Carl Gustaf Hellqvist (December 15, 1851 – November 19, 1890) was one of Sweden's most popular historical painters in the 19th century. He was born in 1851 in Kungsör, between Arboga and Eskilstuna at Lake Mälaren, Sweden, where he grew up and went to school.
In 1864 Hellqvist started to study art at the Royal Academy of Fine Arts in Stockholm, and in 1875 he was awarded the Royal Academy's highest prize for his painting "Gustaf I anklagar Peder Sunnanväder och Mäster Knut inför domkapitlet i Västerås".
Two years later in 1877 Hellqvist was awarded a travelling scholarship from the Academy, and he travelled around the European continent. He moved together with his fiancée, Julie, to Munich in 1879.
In 1882 he and Julie got married, and they left for Paris, where Hellqvist earlier had been present at the Paris Salon with his oil painting "The Death of Sten Sture the Younger on the Ice of Lake Mälaren, 1520" (Swedish, "Sten Sture d y:s död på Mälarens is 1520").
In August 1882 he was awarded the gold medal for his magnificent historical painting "Valdemar Atterdag Holding Visby to Ransom, 1361" (Swedish, "Valdemar Atterdag brandskattar Visby 1361") in Vienna, Austria.
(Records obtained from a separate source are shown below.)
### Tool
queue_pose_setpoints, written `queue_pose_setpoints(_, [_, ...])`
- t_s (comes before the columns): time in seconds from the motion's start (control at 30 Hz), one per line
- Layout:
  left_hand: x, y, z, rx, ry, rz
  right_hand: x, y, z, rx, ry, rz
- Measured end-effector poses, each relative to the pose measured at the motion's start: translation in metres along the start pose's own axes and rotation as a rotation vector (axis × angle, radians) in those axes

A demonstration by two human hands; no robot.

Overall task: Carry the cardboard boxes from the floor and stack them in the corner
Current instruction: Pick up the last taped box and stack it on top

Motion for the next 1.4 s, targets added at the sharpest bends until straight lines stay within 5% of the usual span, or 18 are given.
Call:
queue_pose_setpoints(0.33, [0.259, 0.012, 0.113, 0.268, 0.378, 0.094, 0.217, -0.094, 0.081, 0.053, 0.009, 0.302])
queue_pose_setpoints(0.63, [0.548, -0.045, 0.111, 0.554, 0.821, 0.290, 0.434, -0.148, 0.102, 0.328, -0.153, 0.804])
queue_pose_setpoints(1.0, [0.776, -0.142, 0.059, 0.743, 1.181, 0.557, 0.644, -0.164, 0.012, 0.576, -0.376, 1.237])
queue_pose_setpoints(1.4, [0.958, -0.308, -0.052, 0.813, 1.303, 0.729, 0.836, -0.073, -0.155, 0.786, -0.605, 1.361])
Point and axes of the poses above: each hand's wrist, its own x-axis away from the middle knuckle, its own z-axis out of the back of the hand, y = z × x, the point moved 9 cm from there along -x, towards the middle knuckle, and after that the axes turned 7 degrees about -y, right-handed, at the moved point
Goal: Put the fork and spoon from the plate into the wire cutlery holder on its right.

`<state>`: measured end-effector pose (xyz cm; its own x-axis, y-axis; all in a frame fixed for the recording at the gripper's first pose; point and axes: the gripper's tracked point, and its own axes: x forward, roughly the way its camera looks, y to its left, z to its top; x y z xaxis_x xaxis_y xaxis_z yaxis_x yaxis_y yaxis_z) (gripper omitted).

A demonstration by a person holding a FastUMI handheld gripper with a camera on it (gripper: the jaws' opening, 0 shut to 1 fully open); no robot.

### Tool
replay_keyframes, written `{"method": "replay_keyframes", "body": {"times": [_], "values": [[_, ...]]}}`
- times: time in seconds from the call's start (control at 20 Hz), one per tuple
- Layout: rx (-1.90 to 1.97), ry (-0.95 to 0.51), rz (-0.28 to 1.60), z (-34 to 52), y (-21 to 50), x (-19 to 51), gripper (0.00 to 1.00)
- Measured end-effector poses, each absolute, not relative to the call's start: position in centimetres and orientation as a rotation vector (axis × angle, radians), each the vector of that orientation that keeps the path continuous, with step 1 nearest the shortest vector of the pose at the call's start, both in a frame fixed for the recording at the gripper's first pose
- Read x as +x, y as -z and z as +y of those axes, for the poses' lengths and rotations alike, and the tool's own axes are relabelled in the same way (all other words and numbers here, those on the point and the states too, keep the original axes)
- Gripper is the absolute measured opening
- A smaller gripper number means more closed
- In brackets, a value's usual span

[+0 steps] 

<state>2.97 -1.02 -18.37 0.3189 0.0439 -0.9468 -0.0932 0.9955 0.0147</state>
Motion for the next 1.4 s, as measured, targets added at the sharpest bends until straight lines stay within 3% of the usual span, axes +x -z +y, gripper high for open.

Hellqvist suffered from painful head aches which forced him to take a leave from his teaching at Königliche akademische Hochschule für die bildende Künste in 1886. He ended his period of historical painting at the same time.
In 1889 Hellqvist's disease was treated with electroconvulsive treatment, and he was ordered on a diet.
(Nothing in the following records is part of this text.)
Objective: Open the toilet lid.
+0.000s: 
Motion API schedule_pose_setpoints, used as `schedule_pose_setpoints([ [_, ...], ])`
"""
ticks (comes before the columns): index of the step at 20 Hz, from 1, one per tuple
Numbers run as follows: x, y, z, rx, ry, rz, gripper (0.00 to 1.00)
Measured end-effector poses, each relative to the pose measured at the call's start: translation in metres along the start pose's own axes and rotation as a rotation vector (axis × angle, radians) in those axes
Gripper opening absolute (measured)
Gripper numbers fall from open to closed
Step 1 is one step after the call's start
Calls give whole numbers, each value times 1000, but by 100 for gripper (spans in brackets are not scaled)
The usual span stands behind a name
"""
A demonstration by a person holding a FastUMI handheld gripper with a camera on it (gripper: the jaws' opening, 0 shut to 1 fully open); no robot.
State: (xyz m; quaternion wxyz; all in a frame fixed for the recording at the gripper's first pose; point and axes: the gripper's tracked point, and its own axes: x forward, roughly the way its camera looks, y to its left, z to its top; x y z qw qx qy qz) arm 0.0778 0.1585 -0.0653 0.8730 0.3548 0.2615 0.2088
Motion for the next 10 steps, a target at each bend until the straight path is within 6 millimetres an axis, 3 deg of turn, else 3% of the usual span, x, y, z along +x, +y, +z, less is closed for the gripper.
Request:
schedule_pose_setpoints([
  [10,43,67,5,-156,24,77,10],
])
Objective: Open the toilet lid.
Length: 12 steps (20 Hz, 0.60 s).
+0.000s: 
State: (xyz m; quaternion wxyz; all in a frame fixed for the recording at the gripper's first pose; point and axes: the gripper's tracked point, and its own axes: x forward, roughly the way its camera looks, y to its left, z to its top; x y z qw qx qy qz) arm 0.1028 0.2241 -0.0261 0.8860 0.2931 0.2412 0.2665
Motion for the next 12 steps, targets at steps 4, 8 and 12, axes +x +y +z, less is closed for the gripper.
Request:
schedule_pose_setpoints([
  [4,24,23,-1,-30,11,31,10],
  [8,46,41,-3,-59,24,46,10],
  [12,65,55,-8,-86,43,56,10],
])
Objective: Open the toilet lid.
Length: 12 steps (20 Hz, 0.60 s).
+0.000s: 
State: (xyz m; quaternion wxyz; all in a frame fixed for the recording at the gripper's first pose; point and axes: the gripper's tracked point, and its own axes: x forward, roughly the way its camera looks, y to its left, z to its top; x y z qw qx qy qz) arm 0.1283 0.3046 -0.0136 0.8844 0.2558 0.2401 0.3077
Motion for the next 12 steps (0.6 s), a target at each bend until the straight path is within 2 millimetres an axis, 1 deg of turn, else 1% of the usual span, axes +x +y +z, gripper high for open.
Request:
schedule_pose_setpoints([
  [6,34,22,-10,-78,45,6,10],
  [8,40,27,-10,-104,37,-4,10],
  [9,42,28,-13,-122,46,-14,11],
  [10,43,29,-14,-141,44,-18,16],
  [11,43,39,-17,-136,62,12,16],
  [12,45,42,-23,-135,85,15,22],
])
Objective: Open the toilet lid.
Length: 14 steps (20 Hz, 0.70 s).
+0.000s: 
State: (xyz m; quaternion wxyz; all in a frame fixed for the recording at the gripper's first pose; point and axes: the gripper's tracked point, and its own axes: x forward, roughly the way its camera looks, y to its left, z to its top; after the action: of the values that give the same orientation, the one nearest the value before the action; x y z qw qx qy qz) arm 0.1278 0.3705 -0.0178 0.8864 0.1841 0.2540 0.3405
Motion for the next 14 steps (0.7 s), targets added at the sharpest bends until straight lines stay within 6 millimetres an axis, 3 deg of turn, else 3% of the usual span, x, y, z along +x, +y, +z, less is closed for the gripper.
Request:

In 1890 it was announced that Hellqvist's studio-objects were to be sold. Probably the most famous photograph of his studio was taken at the same time, which shows how a historical painter's studio looked like during the late 19th century.
From March 1889, he stayed in a mental hospital in Munich, and he died there on November 19, 1890 at the age of 38. He was buried in Munich.